**Task directions**
Only the lines from the start of the data below through the line that contains "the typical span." are to be copied, exactly and without pictures.

Dataset items:
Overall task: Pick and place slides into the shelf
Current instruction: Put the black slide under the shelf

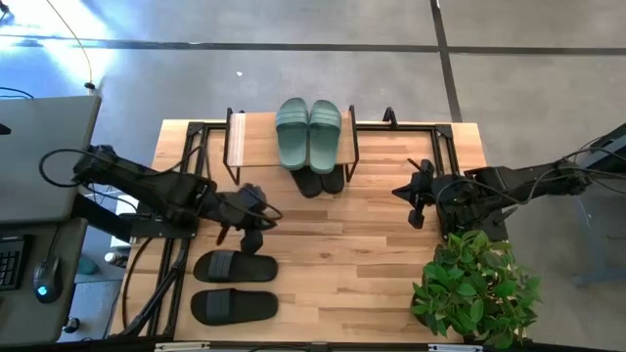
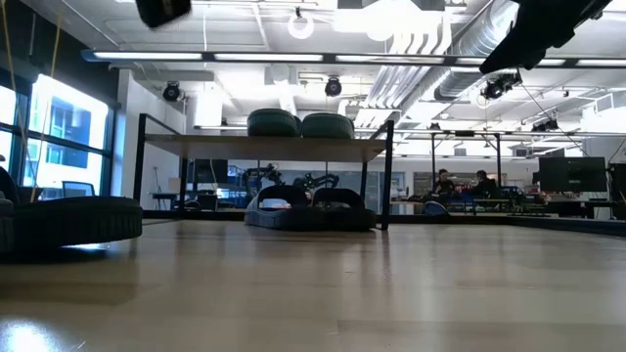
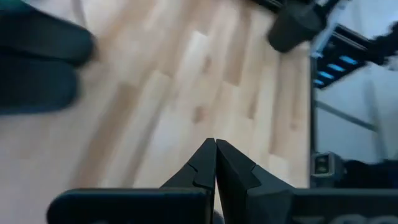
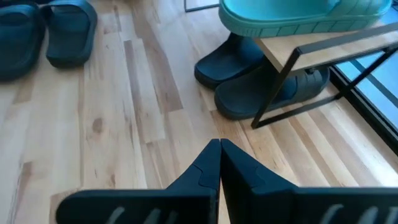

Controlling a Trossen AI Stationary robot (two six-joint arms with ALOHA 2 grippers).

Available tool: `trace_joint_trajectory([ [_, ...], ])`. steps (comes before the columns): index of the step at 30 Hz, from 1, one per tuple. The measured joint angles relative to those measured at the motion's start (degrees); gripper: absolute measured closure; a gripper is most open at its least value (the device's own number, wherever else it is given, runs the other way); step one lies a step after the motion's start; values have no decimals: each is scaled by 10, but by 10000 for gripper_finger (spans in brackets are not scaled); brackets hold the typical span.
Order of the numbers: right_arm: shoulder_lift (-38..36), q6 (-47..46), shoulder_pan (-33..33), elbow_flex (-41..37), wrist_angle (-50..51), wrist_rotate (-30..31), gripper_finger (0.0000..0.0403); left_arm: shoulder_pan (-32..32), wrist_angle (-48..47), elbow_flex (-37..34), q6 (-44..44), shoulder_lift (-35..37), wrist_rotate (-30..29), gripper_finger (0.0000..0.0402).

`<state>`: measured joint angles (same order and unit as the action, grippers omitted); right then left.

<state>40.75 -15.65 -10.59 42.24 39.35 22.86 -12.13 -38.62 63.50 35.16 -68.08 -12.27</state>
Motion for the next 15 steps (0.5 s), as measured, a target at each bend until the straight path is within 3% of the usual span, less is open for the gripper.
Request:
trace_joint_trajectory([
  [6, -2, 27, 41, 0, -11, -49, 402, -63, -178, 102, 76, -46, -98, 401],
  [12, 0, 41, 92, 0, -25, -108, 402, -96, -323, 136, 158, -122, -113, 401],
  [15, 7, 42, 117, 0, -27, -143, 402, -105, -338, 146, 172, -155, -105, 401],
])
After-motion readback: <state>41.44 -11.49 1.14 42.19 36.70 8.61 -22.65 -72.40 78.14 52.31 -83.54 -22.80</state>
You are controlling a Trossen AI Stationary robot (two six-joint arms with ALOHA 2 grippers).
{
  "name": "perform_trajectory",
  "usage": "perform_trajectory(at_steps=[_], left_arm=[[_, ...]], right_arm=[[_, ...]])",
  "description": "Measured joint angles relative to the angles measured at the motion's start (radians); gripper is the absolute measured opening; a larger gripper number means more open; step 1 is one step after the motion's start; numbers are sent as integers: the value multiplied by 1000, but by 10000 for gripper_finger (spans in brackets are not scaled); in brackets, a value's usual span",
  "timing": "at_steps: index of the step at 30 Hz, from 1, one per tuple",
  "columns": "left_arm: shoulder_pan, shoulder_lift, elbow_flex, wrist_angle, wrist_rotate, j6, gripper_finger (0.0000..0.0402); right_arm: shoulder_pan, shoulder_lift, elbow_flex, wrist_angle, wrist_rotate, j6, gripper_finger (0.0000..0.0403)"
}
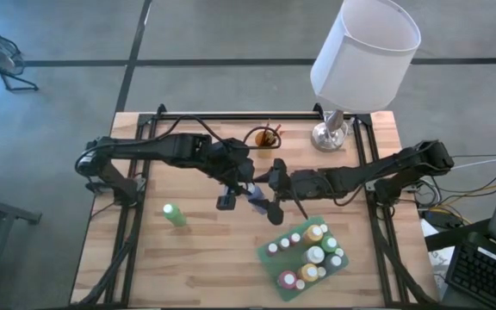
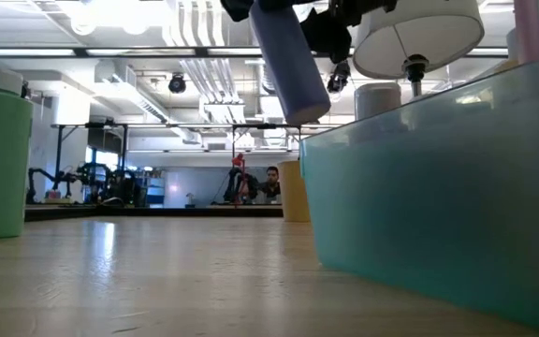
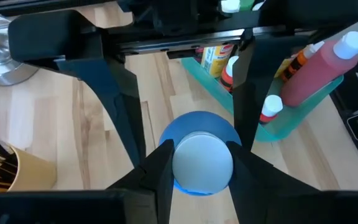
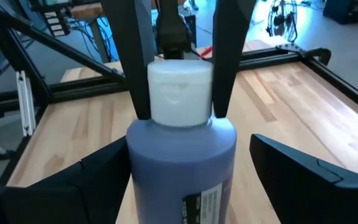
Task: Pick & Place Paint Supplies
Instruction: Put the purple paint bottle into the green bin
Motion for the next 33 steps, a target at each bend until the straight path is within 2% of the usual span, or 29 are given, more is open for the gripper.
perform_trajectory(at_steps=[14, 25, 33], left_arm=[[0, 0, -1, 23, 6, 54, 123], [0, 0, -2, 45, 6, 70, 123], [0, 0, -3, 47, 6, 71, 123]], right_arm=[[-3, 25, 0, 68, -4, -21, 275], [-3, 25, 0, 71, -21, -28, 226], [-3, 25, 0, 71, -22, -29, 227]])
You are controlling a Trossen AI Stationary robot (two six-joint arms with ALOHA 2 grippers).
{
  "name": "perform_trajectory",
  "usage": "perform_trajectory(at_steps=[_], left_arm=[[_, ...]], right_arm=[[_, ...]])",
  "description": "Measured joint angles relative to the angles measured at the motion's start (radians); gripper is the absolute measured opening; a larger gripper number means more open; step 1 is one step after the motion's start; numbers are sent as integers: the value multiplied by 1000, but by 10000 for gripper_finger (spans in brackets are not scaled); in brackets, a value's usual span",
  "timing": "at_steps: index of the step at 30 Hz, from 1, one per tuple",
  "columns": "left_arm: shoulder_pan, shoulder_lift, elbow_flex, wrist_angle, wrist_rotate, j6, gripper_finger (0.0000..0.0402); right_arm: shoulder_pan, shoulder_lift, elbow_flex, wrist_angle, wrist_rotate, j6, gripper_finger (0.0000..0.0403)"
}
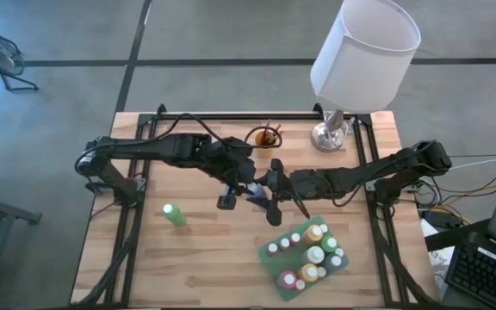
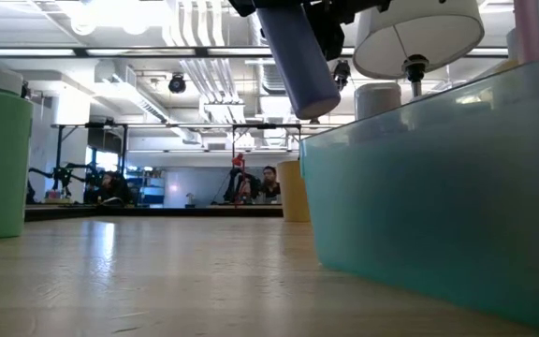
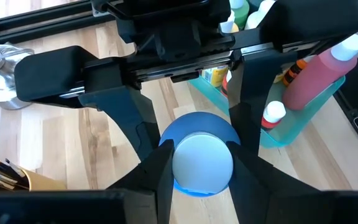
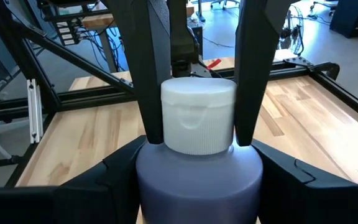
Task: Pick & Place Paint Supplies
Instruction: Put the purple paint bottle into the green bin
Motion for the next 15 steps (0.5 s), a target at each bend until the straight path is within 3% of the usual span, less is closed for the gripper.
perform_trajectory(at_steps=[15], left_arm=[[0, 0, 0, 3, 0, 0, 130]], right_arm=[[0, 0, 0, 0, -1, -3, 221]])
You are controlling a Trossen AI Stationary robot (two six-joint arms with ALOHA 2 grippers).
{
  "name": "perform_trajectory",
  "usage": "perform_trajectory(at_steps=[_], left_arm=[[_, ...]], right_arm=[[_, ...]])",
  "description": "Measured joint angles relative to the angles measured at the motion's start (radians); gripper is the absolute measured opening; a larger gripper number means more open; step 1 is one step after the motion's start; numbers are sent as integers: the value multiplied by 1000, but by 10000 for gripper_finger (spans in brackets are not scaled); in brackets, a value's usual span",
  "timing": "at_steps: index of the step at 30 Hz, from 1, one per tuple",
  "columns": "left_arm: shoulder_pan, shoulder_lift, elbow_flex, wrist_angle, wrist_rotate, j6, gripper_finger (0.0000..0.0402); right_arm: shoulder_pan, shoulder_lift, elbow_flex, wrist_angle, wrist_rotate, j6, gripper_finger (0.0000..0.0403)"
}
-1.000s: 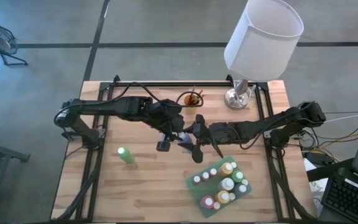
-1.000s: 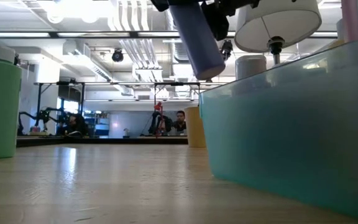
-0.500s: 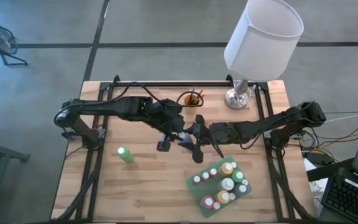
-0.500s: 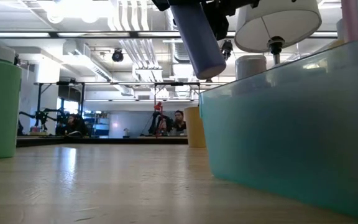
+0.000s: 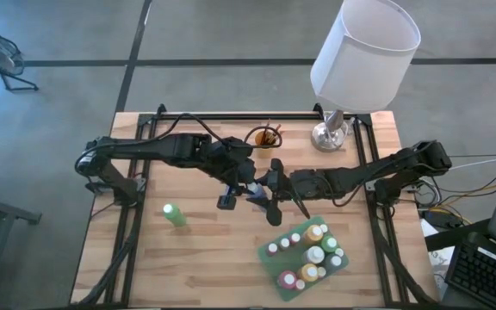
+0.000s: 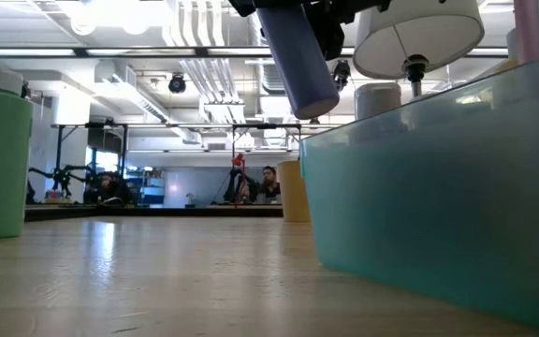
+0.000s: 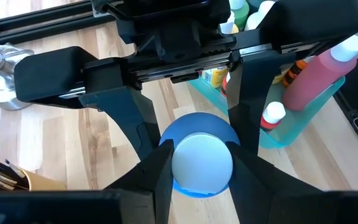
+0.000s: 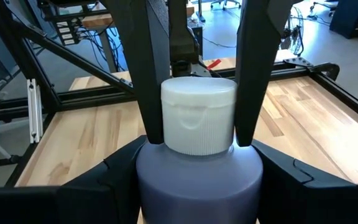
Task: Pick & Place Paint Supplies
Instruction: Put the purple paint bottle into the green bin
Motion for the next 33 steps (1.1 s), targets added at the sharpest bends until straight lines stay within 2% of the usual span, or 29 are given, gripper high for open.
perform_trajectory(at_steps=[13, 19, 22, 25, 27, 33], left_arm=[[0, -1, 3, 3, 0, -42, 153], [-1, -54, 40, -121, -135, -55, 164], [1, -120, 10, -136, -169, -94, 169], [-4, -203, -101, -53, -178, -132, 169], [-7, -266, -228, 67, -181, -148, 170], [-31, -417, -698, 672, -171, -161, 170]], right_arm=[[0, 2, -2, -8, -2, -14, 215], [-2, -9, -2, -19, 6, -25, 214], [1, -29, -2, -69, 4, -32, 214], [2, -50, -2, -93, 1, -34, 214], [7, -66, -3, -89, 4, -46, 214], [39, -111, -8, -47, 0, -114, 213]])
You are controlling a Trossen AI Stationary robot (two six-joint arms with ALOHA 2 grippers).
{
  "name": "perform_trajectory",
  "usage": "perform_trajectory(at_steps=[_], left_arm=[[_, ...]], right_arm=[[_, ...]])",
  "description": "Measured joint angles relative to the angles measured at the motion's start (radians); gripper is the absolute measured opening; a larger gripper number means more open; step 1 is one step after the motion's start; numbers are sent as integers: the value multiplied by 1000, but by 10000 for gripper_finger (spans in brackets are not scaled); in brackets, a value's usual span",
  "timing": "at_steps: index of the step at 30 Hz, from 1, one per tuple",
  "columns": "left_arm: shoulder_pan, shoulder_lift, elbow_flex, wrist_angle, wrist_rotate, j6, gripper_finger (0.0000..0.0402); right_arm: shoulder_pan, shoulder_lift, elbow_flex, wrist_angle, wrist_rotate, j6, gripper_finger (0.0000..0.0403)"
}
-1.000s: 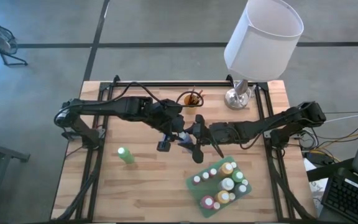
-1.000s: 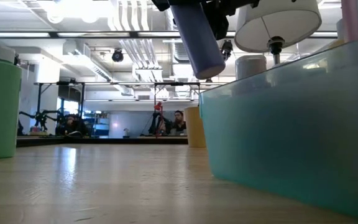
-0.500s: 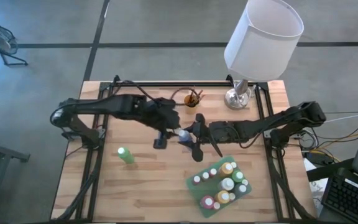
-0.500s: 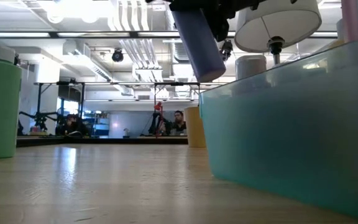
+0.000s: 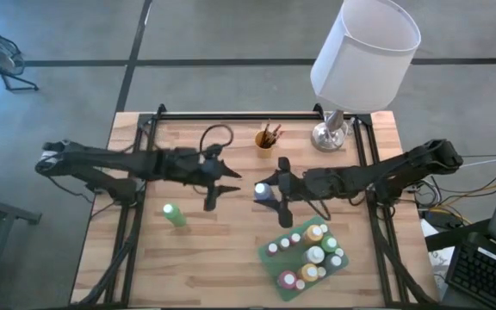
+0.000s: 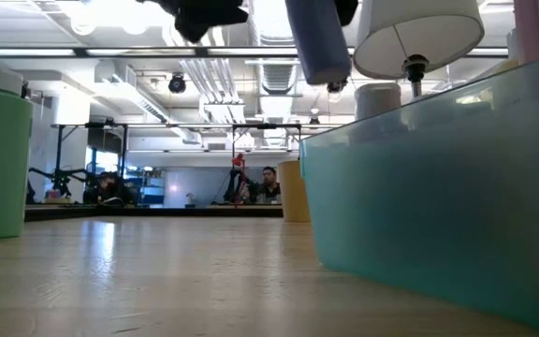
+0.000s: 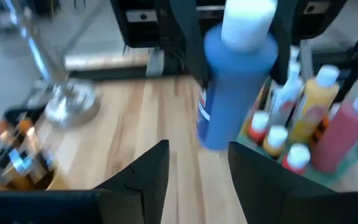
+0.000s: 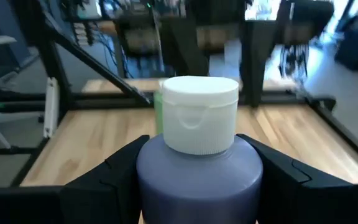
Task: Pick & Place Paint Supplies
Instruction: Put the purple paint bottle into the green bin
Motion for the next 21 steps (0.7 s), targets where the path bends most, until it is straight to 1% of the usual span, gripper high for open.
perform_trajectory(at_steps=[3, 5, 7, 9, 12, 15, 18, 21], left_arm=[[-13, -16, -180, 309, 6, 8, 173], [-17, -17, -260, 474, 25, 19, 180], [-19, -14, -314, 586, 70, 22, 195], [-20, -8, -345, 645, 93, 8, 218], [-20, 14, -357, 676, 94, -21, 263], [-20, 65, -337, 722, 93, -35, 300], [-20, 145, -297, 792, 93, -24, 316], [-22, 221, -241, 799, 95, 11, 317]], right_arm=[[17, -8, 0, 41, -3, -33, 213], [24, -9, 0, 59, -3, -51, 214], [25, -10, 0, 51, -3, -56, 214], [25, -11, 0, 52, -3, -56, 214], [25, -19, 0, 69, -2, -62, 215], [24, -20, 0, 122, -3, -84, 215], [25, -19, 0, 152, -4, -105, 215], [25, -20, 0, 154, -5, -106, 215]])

**Finished task**
Overall task: Pick and place slides into the shelf
Current instruction: Put the black slide under the shelf


Controlling a Trossen AI Stationary robot (two six-joint arms with ALOHA 2 grippers).

Available tool: `trace_joint_trajectory([ [_, ...], ])`. steps (comes before the columns): index of the step at 30 Hz, from 1, one per tuple. The measured joint angles relative to those measured at the motion's start (degrees); gripper: absolute measured closure; a gripper is most open at its least value (the device's own number, wherever else it is given, runs the other way); step one lies a step after the motion's start; values have no decimals: each is scaled by 10, but by 10000 for gripper_finger (spans in brackets are not scaled); brackets hold the typical span.

No more output is needed.